The problem:
In the records below, begin at the line containing "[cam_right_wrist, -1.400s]" and end at the line containing "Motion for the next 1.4"; quote every line in that span exactly, including both boundary lines, and no others.

Exercise input:
★ ★ ★

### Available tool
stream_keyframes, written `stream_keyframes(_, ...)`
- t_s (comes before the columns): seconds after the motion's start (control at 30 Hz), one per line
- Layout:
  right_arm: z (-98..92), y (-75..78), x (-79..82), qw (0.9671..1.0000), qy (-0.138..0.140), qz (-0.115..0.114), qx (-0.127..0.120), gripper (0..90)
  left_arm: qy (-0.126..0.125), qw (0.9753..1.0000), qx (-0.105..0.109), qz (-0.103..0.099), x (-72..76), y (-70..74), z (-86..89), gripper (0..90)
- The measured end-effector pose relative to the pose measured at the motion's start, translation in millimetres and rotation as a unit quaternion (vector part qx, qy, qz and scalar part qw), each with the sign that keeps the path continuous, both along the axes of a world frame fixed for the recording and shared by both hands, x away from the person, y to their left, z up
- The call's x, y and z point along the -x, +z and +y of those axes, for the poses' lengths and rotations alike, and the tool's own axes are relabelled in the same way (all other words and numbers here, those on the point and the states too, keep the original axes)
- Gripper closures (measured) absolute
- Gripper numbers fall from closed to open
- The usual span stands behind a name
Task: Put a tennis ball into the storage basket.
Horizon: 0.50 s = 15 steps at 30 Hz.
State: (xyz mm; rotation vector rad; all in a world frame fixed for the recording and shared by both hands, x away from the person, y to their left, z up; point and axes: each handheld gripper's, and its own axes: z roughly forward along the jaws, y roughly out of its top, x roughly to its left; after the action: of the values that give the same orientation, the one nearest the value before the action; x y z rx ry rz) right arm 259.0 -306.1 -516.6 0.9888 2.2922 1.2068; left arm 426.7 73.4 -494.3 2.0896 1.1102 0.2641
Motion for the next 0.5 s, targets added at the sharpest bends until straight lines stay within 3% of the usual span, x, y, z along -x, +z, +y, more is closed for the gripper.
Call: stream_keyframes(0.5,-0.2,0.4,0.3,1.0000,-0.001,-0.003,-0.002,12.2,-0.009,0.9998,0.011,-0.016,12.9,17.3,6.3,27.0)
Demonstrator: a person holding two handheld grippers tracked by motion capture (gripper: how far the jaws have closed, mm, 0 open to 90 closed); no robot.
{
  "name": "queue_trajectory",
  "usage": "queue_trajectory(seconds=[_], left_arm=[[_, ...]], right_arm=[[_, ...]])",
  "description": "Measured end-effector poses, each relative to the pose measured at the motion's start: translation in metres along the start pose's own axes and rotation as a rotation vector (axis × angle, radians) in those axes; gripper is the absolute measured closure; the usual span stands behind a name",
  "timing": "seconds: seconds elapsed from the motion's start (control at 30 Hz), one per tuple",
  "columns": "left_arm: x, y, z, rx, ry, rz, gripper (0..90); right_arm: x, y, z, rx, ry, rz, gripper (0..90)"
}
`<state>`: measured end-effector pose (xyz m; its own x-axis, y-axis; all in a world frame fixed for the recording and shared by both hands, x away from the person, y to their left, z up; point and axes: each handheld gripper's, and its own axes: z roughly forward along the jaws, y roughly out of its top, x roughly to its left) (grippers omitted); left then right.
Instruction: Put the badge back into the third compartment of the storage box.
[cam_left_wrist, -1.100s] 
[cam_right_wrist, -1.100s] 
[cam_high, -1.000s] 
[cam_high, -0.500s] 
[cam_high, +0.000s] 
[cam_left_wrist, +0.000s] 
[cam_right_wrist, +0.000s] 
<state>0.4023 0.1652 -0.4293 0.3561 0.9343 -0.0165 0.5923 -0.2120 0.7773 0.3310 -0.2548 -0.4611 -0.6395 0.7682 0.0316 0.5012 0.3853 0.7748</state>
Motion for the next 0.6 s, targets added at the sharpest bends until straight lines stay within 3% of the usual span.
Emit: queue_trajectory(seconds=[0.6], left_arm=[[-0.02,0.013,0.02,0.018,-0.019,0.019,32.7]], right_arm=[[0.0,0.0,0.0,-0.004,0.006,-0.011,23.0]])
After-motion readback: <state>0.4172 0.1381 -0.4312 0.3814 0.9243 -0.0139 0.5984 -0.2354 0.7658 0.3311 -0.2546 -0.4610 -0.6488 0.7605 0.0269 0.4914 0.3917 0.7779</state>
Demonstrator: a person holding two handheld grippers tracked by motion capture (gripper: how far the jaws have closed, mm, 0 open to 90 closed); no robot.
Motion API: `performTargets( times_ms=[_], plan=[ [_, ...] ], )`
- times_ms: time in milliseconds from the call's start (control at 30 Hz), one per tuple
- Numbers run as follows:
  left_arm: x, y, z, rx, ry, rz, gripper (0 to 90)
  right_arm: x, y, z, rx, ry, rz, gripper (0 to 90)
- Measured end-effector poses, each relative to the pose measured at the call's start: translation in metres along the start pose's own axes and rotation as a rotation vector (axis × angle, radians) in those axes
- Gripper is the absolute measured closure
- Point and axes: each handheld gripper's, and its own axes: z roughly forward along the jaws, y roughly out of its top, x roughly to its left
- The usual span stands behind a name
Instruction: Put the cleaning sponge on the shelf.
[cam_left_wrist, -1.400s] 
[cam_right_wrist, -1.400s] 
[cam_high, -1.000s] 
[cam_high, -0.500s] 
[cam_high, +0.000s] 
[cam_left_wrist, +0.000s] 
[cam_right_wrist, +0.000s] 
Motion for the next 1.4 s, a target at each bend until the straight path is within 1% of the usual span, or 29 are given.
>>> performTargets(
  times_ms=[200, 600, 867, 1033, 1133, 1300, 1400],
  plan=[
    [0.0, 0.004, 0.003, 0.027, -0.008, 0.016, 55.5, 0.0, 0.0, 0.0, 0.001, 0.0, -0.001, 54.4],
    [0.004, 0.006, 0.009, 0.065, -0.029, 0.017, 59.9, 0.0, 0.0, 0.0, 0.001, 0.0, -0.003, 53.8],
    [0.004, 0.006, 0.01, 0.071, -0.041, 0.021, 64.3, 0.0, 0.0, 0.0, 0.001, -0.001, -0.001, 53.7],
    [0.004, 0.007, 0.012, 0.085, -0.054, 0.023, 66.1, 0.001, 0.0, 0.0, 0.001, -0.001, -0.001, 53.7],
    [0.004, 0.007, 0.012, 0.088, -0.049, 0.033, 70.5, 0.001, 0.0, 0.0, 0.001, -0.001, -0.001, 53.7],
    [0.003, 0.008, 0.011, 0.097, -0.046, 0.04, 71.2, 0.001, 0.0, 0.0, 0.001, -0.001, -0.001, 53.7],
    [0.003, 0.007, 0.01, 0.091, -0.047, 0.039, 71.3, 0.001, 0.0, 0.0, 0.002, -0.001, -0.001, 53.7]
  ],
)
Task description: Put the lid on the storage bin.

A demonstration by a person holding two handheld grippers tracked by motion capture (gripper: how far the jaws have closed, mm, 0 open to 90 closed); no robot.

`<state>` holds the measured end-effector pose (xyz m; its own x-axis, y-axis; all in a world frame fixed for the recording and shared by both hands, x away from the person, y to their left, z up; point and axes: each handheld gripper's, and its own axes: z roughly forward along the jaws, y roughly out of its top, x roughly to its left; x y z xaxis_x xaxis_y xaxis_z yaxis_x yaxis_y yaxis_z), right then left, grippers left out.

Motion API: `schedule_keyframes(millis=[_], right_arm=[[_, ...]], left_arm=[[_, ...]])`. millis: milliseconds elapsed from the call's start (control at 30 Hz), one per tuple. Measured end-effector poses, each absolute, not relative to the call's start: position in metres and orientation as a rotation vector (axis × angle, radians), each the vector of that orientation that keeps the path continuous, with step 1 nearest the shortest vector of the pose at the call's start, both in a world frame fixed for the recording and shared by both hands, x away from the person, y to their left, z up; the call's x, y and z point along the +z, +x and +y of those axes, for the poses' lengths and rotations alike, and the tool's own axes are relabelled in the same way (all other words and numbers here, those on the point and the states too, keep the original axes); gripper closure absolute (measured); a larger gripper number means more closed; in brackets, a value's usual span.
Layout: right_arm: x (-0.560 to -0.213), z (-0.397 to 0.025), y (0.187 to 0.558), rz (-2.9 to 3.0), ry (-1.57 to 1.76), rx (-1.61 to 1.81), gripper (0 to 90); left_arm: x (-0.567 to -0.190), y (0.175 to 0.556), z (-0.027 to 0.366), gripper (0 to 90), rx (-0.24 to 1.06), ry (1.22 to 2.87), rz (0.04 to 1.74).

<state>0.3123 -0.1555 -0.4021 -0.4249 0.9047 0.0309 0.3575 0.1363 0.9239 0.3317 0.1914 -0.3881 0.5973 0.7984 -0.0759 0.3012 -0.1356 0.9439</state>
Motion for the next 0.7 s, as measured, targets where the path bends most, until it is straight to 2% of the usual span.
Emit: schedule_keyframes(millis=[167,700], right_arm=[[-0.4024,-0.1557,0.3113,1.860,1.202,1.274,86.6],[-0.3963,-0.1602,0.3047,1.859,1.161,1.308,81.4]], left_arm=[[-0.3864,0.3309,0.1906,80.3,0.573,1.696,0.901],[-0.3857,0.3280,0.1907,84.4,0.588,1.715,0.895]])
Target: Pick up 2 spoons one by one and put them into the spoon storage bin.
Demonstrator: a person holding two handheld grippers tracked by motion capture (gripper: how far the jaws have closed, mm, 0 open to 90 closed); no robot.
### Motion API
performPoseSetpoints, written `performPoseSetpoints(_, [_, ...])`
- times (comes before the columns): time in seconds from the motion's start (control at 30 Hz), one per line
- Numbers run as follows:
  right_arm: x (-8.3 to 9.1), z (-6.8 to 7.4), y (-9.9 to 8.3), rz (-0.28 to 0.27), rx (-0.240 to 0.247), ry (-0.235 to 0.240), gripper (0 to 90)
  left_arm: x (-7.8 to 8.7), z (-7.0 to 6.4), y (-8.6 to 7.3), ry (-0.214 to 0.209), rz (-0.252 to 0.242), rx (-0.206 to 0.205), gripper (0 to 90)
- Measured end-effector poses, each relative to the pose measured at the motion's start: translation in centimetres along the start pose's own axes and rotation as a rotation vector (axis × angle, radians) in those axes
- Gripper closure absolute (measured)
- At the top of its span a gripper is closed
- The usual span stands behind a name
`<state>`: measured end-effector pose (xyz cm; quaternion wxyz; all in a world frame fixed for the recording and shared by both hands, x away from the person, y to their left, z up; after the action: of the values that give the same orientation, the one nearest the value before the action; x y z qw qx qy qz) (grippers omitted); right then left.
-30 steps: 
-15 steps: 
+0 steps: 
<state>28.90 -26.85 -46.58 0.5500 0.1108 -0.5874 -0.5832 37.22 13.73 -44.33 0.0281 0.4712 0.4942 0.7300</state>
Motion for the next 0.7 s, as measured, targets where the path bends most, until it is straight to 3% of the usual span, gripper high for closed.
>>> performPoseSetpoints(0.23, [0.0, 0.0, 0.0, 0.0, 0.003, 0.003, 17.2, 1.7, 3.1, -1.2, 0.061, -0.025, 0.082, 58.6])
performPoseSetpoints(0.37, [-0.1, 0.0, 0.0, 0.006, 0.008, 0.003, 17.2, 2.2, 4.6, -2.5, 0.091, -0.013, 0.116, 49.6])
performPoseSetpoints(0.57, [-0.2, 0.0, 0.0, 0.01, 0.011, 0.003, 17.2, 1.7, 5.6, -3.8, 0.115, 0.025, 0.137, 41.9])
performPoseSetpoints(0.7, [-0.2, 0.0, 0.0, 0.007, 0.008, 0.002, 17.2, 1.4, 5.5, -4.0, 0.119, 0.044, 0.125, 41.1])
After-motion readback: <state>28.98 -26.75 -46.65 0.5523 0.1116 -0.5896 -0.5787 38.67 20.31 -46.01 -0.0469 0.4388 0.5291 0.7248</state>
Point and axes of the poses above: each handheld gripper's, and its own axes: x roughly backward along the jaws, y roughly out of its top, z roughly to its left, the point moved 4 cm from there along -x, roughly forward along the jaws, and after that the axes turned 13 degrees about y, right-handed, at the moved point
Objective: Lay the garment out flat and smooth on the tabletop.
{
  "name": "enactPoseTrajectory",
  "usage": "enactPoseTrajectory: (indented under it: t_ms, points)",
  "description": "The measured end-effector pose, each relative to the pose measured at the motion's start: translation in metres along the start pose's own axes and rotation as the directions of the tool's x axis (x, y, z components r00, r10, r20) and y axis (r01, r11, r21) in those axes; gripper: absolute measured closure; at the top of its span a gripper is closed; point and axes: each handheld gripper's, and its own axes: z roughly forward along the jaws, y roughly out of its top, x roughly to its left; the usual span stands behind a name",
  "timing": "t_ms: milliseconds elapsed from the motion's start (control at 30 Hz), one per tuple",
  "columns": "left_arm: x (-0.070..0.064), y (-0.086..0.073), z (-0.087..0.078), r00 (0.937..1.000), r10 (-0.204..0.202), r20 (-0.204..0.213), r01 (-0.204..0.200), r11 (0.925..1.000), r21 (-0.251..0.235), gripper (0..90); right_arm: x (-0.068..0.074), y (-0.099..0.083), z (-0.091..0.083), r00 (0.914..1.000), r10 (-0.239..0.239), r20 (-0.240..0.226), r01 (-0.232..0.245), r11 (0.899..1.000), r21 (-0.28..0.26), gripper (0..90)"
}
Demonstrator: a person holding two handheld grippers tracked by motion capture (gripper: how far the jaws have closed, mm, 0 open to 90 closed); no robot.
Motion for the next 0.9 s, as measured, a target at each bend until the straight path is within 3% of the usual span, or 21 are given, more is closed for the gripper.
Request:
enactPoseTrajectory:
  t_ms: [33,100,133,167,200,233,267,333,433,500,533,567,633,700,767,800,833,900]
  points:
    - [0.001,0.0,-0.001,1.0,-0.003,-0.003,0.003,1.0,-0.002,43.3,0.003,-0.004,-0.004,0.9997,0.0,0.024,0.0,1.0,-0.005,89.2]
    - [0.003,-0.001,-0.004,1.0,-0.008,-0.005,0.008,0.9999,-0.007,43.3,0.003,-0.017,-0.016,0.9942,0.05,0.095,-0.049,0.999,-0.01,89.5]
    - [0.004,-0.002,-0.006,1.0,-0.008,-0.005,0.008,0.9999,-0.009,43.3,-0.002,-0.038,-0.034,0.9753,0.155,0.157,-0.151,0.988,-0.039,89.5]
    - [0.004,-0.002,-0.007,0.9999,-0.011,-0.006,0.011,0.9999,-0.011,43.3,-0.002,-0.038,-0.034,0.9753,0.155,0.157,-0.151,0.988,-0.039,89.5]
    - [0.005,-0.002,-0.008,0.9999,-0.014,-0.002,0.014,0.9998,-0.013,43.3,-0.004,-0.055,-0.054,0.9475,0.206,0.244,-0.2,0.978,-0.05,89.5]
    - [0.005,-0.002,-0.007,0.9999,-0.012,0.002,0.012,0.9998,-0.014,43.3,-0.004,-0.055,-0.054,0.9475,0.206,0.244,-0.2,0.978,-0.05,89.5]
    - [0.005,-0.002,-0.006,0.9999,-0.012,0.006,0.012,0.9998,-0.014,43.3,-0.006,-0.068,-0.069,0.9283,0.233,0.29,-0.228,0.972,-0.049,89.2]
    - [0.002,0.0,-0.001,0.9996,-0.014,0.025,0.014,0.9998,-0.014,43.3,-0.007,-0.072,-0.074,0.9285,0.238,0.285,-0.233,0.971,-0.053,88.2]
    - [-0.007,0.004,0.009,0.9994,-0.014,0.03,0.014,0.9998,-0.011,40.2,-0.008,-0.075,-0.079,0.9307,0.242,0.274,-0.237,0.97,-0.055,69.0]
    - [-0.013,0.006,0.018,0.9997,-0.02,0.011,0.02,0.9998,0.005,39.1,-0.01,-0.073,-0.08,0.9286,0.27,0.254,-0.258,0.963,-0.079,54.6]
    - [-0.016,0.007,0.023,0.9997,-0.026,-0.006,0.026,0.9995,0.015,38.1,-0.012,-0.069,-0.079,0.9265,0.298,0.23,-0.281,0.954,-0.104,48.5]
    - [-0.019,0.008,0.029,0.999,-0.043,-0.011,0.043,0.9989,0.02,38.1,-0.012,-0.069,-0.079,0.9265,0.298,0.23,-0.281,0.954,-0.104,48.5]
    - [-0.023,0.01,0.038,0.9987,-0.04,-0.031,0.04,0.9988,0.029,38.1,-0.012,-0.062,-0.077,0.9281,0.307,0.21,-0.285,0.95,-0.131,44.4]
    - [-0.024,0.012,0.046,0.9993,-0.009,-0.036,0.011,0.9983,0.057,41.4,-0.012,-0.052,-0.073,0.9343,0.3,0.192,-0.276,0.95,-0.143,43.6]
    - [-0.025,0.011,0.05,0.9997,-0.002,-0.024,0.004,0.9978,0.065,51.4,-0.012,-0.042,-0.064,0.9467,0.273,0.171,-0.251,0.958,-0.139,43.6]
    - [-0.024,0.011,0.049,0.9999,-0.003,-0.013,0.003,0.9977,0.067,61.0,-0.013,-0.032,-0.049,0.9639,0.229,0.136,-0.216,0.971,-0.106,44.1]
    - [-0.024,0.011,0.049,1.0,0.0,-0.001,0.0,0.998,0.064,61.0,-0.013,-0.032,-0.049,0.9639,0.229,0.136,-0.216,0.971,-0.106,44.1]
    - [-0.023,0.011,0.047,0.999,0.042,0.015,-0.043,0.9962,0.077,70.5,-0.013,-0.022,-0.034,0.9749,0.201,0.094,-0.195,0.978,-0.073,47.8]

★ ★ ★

Answer section:
[cam_right_wrist, -1.400s] 
[cam_high, -1.000s] 
[cam_high, -0.500s] 
[cam_high, +0.000s] 
[cam_left_wrist, +0.000s] 
[cam_right_wrist, +0.000s] 
Motion for the next 1.4 s, a target at each bend until the straight path is within 1% of the usual span, or 29 are given.

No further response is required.